Thirty minutes later, two uniformed police officer's met Masen and Swan on the front porch. A coroner's van was coming slowly down the long drive, followed by another van of forensic investigators. Masen was sorely tempted to pull out his ever-present latex gloves and join the investigation, but he refrained, telling himself that it wasn't his case, let alone his jurisdiction. Not to mention that it would be completely unethical for him to investigate a body found on his family's property. Swan was anxiously pacing beside Masen. She was just as eager to get upstairs with a pair of Masen's prophylactics and give the scene her professional opinion.
"Sir? Ma'am? Are you the ones that called in a report of a body?" asked the first officer. His partner was rummaging through the trunk of their cruiser for the crime scene tape before he realized that there was already a large perimeter up. The officer merely shrugged and went about replacing the torn down sections.
"We are the persons in question," Masen confirmed.
"Can I ask what you two were doing out here? It is marked as a crime scene," The first officer said sternly. Masen and Swan both looked at one another briefly before they reached into their pockets and fished out their FBI badges.
"Special Agent Swan, we're here…" Swan began, though Masen held up his hand before she could get into an argument with the local jurisdiction.
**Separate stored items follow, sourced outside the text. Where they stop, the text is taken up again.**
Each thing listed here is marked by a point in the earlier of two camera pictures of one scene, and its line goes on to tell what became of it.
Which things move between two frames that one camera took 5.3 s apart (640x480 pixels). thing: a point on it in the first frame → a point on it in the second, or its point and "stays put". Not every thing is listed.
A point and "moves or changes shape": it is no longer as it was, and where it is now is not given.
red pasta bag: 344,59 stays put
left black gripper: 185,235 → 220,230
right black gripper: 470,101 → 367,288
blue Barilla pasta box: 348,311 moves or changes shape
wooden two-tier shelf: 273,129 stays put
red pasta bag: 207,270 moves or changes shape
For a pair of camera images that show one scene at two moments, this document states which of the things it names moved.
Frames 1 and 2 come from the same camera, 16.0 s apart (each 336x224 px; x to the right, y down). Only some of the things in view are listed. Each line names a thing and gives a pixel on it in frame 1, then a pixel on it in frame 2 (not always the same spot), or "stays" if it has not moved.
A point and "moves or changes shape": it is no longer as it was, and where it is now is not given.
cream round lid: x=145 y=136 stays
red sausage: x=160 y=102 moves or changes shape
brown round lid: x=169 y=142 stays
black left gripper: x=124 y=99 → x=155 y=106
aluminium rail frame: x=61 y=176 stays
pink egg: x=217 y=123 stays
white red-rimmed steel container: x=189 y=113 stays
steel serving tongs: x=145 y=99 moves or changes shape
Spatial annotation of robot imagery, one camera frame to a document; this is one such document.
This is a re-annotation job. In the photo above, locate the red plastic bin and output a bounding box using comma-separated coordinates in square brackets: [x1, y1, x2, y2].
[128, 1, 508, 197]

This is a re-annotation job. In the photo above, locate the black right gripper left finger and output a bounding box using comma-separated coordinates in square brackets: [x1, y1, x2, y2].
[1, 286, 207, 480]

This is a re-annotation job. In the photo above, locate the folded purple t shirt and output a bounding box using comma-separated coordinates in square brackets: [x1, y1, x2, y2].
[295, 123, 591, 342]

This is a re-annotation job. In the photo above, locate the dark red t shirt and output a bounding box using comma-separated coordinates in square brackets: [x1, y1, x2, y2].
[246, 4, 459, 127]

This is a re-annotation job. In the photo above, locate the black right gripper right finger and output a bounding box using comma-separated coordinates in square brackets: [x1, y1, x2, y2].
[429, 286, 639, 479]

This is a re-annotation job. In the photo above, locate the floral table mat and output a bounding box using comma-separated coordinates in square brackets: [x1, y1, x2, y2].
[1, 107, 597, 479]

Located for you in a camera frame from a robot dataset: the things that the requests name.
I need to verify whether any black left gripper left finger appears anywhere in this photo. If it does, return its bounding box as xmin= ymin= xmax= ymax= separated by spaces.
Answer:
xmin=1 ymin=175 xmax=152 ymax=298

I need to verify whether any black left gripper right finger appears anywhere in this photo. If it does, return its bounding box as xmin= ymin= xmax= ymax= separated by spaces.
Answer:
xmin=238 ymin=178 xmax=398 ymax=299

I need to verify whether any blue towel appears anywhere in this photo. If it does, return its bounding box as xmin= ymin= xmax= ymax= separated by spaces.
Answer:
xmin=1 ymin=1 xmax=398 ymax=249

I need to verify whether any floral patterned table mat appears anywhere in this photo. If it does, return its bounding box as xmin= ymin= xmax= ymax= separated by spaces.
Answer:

"I'm Special Agent Masen, FBI. This is my family's property; we were informed just yesterday that the crime scene status was removed. My partner and I were just coming out for a look around this morning," Masen explained.
"FBI? Just looking around?" the officer questioned suspiciously. Masen was afraid that they would get that reaction, and he rushed to explain.
"We're here in a strictly unofficial capacity. We were just having a look," he said. He did, however, refrain from mentioning that the boys back at the Casa de la Audiovisual Club had asked them to look into things. No need to embarrass themselves professionally in front of two uniforms.
"We were actually taking a look around on behalf of the friends of the victim," Swan interjected. So much for saving face. Masen struggled to hold back the groan that threatened to leave him. "Were you one of the original investigating officers?" she continued without batting an eye at Masen.
"Uh, actually, we weren't. Lots of officers in Chicago, you know, and I think that case was handled by the third shift." The officer shrugged and left them standing on the porch while he left to fill out paperwork in his car.
Masen had been watching the coroners come down the stairs with the body bagged and on a stretcher. He wondered if there was still some way to at least observe the autopsy without overstepping any bounds of their leave. Then he shook his head and mentally berated himself for thinking too much like Swan. That woman would be the death of him. He did courteously ask the coroners for their initial findings, discovering that the young man's wallet was extremely helpful. He was actually one of the Tau Xi Phi fraternity brothers, Paul. Initial examination was suggestive of death due to the head injury incurred in his fall. Liver temperature gave an estimated time of death to be 11 p.m. the previous evening.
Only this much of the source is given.